> [Exercise aim]:
Among the lines below, list those containing the string "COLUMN".
----- Exercise inputs -----
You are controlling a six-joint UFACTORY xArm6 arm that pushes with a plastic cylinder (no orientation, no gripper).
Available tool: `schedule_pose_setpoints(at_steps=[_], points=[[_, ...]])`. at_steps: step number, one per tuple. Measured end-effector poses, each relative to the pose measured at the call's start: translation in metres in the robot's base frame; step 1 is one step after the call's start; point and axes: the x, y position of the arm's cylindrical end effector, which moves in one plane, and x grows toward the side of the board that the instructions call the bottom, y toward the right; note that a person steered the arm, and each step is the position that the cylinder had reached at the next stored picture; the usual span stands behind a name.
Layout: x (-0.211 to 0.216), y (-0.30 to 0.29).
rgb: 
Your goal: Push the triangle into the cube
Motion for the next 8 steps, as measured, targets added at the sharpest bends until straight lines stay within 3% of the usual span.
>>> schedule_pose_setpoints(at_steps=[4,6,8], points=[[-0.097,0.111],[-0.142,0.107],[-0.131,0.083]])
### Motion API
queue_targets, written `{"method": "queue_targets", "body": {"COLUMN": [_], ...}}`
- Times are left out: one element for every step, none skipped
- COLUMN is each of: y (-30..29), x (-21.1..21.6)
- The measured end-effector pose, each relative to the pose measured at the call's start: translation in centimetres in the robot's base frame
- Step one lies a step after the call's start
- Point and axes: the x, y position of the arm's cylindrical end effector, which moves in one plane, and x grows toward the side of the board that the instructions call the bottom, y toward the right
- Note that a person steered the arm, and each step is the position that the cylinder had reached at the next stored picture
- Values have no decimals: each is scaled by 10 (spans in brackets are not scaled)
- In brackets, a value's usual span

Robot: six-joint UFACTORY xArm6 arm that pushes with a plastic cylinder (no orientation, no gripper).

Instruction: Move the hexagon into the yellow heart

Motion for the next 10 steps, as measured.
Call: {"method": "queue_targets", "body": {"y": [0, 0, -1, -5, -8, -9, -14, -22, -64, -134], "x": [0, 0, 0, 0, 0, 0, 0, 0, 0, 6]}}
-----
> [Result for this exercise]:
queue_targets, written `{"method": "queue_targets", "body": {"COLUMN": [_], ...}}`
- COLUMN is each of: y (-30..29), x (-21.1..21.6)

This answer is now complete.